* **WORK REQUIRED**: Looking at the listing below, retype exactly the lines starting at the one containing "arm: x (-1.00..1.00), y" and ending at the one containing "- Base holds", both included, and nothing else.

·····

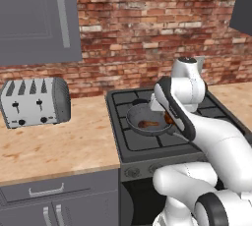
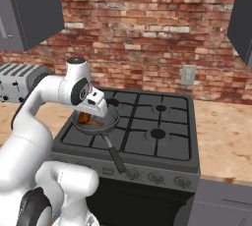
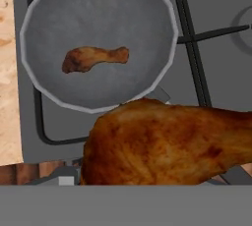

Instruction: Take the chicken drumsticks from the pan and place one on each plate on the dining counter.

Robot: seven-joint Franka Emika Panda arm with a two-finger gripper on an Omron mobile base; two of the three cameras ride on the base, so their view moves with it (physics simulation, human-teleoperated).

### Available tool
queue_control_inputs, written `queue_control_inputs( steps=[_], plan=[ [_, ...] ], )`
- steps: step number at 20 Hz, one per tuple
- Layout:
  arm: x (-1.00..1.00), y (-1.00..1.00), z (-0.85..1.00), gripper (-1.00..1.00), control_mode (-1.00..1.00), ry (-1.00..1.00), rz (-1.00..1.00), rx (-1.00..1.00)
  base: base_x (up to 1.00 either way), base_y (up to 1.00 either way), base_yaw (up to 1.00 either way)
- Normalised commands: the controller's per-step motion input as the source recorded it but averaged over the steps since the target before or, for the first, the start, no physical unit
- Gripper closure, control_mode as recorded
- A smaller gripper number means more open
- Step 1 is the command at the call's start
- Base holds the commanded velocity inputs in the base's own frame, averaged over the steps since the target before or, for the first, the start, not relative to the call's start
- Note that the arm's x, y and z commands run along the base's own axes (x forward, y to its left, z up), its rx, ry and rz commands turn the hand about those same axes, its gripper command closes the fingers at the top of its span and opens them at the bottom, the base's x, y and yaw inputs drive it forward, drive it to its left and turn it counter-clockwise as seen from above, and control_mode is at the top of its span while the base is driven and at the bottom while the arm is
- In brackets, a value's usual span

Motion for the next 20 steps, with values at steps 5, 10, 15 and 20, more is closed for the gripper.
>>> queue_control_inputs(
  steps=[5, 10, 15, 20],
  plan=[
    [-0.07, 0.00, -0.01, 1.00, 1.00, 0.00, 0.00, 0.00, -0.31, -0.02, 0.00],
    [0.00, 0.00, 0.00, 1.00, 1.00, 0.00, 0.00, 0.00, -0.64, -0.09, -0.16],
    [0.00, 0.00, 0.00, 1.00, 1.00, 0.00, 0.00, 0.00, -0.10, 0.11, -0.90],
    [0.00, 0.00, 0.00, 1.00, 1.00, 0.00, 0.00, 0.00, 0.00, 0.17, -1.00]
  ],
)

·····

* **RESPONSE TO THE EXERCISE**:
  arm: x (-1.00..1.00), y (-1.00..1.00), z (-0.85..1.00), gripper (-1.00..1.00), control_mode (-1.00..1.00), ry (-1.00..1.00), rz (-1.00..1.00), rx (-1.00..1.00)
  base: base_x (up to 1.00 either way), base_y (up to 1.00 either way), base_yaw (up to 1.00 either way)
- Normalised commands: the controller's per-step motion input as the source recorded it but averaged over the steps since the target before or, for the first, the start, no physical unit
- Gripper closure, control_mode as recorded
- A smaller gripper number means more open
- Step 1 is the command at the call's start
- Base holds the commanded velocity inputs in the base's own frame, averaged over the steps since the target before or, for the first, the start, not relative to the call's start

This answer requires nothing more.